*** Begin section ***

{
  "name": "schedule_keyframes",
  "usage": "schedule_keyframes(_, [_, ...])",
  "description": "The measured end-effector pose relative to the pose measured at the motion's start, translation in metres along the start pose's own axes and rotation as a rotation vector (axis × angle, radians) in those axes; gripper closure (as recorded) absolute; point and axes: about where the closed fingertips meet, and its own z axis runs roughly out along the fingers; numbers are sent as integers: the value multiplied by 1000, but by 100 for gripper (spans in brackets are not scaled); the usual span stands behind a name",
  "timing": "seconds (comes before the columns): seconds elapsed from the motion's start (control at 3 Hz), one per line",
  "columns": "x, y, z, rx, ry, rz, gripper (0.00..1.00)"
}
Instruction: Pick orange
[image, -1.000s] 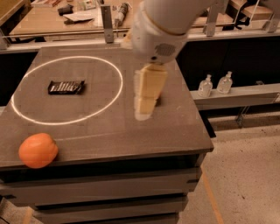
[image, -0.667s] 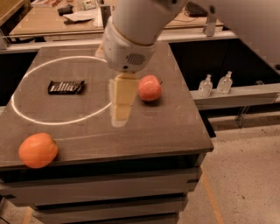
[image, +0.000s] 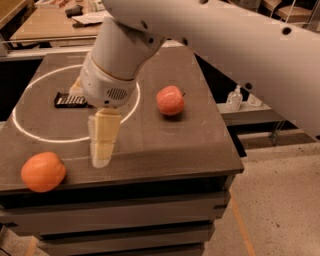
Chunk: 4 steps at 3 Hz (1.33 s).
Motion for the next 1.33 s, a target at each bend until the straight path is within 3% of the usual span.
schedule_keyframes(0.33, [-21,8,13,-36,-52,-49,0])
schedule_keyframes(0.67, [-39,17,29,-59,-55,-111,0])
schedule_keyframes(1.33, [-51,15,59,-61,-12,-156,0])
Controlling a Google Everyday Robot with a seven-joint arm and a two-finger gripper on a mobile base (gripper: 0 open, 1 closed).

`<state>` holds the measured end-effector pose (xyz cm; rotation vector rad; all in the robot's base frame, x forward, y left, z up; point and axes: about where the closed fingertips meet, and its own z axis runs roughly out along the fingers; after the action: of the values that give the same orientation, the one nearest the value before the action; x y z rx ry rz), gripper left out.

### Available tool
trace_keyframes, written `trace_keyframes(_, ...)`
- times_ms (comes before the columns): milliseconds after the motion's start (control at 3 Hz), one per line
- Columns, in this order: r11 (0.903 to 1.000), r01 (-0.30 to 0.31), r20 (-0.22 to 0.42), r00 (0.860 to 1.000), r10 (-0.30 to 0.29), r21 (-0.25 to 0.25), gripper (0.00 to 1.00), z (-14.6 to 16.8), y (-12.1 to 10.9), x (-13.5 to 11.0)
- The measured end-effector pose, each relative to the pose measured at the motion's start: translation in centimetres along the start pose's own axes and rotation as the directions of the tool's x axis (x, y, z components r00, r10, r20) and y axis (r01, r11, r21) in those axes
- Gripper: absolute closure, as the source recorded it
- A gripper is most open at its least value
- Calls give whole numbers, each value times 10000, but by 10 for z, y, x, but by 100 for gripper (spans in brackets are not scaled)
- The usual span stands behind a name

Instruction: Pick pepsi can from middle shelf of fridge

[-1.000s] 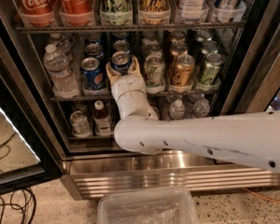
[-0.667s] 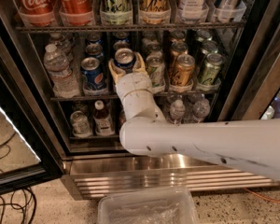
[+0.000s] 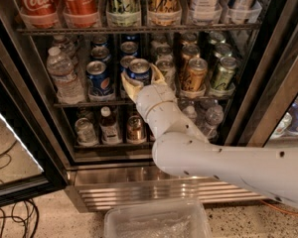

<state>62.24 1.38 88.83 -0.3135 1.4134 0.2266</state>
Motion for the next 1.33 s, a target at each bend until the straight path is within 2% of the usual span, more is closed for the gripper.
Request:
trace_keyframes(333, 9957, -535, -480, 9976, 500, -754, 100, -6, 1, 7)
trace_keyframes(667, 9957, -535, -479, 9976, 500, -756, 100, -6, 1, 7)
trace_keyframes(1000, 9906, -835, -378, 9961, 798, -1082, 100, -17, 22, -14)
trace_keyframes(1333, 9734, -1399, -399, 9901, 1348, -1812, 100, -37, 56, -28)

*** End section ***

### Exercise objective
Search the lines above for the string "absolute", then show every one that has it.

### Task result
  "description": "The measured end-effector pose relative to the pose measured at the motion's start, translation in metres along the start pose's own axes and rotation as a rotation vector (axis × angle, radians) in those axes; gripper closure (as recorded) absolute; point and axes: about where the closed fingertips meet, and its own z axis runs roughly out along the fingers; numbers are sent as integers: the value multiplied by 1000, but by 100 for gripper (spans in brackets are not scaled); the usual span stands behind a name",
- Gripper: absolute closure, as the source recorded it

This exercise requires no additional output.